Censorship of music refers to the practice of editing of musical works for various reasons, stemming from a wide variety of motivations, including moral, political, or religious reasons. Censorship can range from the complete government-enforced legal prohibition of a musical work, to private, voluntary removal of content when a musical work appears in a certain context.

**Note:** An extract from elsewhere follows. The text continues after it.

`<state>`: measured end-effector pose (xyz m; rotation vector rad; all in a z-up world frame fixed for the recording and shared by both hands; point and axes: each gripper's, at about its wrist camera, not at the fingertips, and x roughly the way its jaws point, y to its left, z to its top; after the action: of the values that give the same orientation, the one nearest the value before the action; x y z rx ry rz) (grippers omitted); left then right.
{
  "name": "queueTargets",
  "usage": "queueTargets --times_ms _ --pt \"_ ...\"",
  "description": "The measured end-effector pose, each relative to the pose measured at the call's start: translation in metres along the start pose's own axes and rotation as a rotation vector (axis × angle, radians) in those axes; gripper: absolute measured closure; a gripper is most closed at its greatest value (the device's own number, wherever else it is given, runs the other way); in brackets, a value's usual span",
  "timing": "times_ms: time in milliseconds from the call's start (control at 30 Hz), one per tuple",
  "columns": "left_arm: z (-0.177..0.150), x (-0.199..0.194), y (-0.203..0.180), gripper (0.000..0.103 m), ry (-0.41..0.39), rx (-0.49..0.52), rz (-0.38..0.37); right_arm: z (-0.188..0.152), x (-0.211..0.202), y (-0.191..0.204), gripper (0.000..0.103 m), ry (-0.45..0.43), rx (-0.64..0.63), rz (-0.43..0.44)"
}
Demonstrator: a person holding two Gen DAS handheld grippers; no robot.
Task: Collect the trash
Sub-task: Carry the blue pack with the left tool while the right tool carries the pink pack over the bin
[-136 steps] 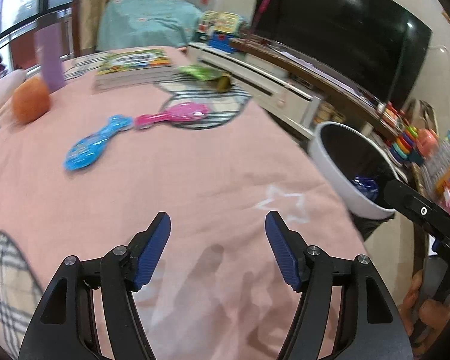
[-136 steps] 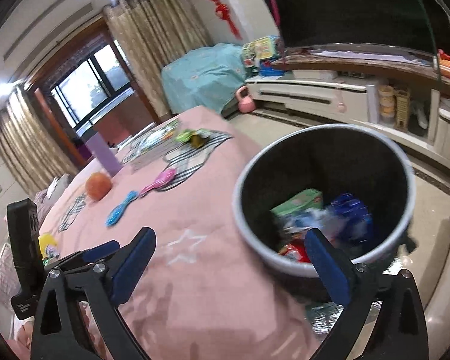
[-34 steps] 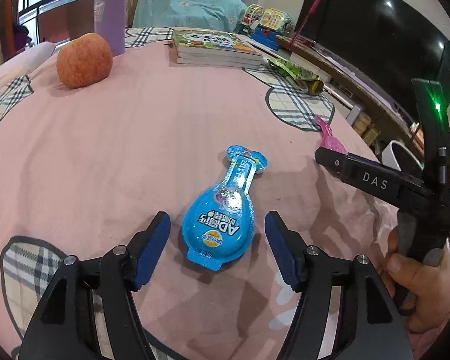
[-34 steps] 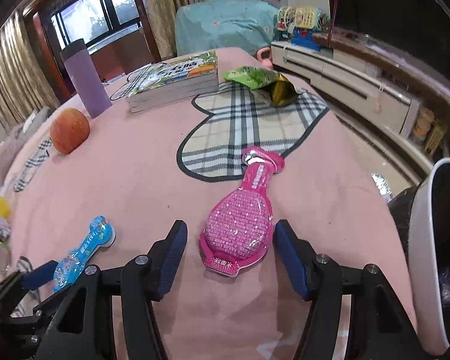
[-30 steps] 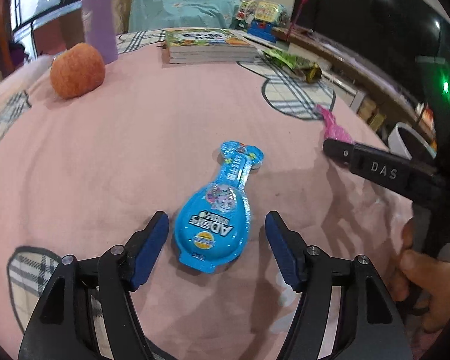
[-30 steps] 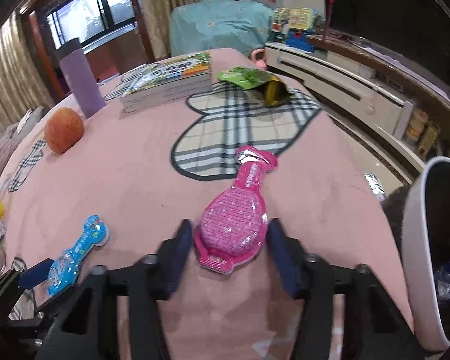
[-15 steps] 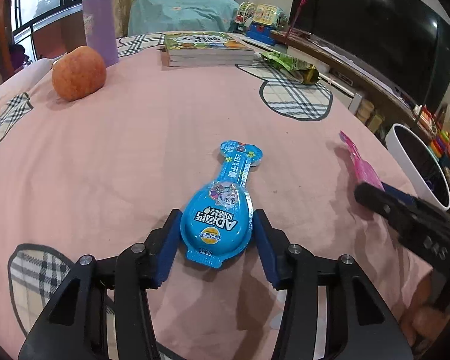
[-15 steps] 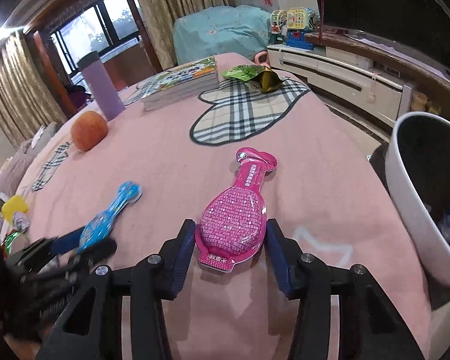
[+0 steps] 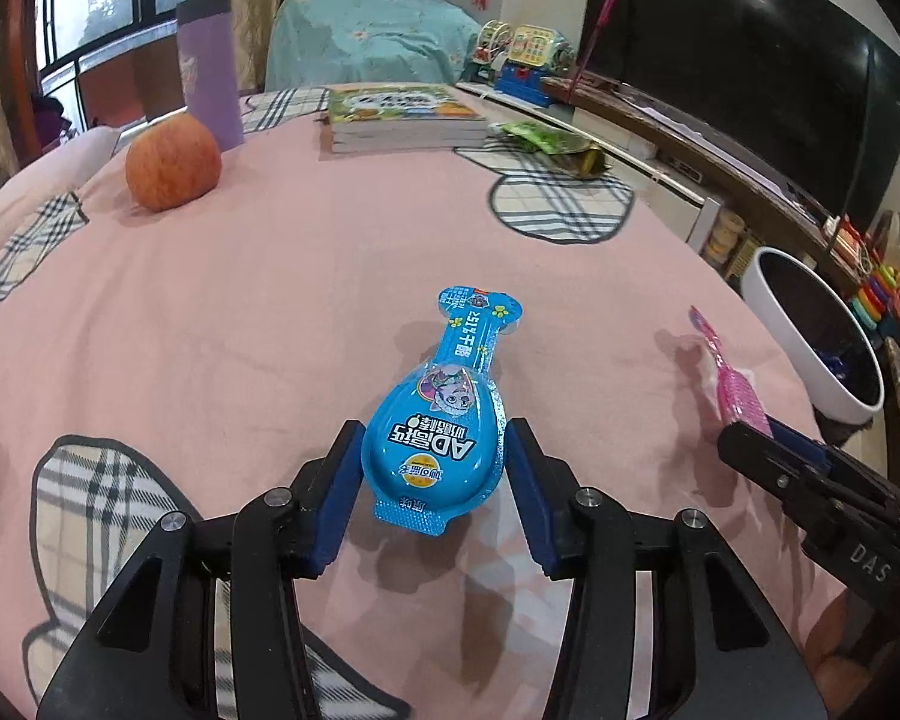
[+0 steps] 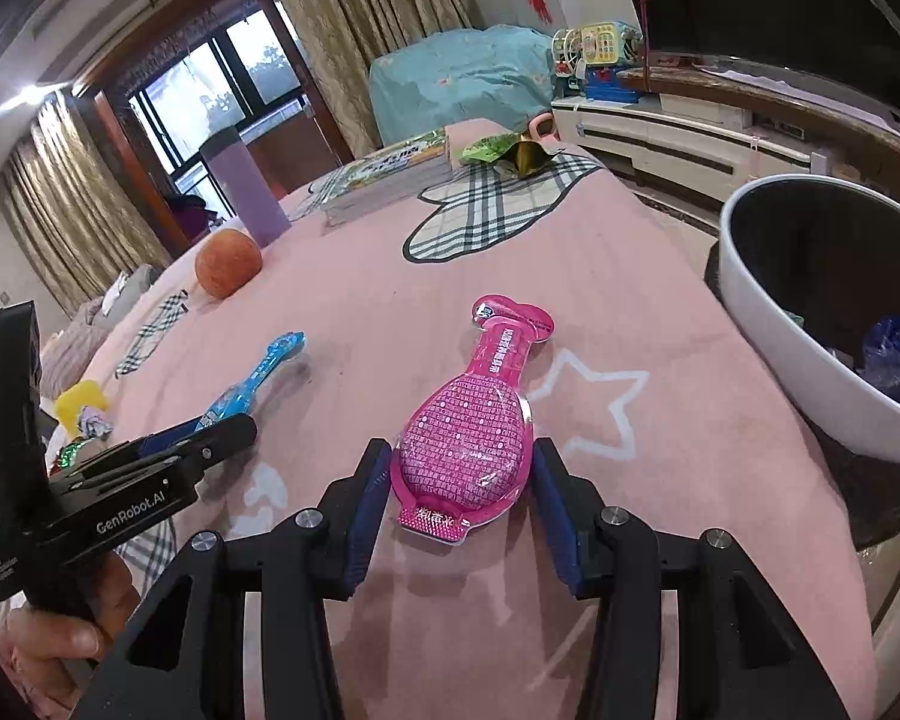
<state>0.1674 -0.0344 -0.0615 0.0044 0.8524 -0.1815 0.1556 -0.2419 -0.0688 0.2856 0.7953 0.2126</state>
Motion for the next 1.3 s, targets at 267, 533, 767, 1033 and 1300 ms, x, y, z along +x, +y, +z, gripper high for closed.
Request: queueTargets --times_ms 267,533,767,1033,1300 --pt "-0.006 -0.015 -0.022 0.056 -0.012 0.031 -0.011 -0.004 -0.018 -0.006 0.055 -0.017 0.014 0.04" --pt "-0.005 -0.031 -0.034 0.056 -0.04 0.046 -0.03 -0.003 -0.035 -0.004 0.055 -0.044 0.011 0.06" --pt "-0.004 -0.04 -0.045 0.056 -0.052 0.066 -0.045 0.002 -0.053 -0.007 0.055 -0.079 0.016 0.06" --pt "0.001 -0.047 -0.062 0.056 -0.058 0.087 -0.082 0.005 -0.073 -0.018 0.055 -0.115 0.027 0.051" --pt "0.013 -0.049 -0.093 0.056 -0.07 0.132 -0.135 0.012 -0.095 -0.047 0.055 -0.16 0.067 0.0"
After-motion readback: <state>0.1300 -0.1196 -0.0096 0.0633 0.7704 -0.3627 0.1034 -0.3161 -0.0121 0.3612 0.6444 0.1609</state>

Songs are commonly edited for broadcast on radio and television in order to remove content that may be objectionable to some listeners or viewers, such as sexual references or profanities, usually to comply with a particular broadcaster's guidelines for content, or to make the song more marketable to a mainstream audience. Songs edited for content in this manner by are often known as a "clean version" or a "radio edit". Some radio stations may, alternatively, relegate tracks containing objectionable content to time periods deemed appropriate, such as during late-night hours.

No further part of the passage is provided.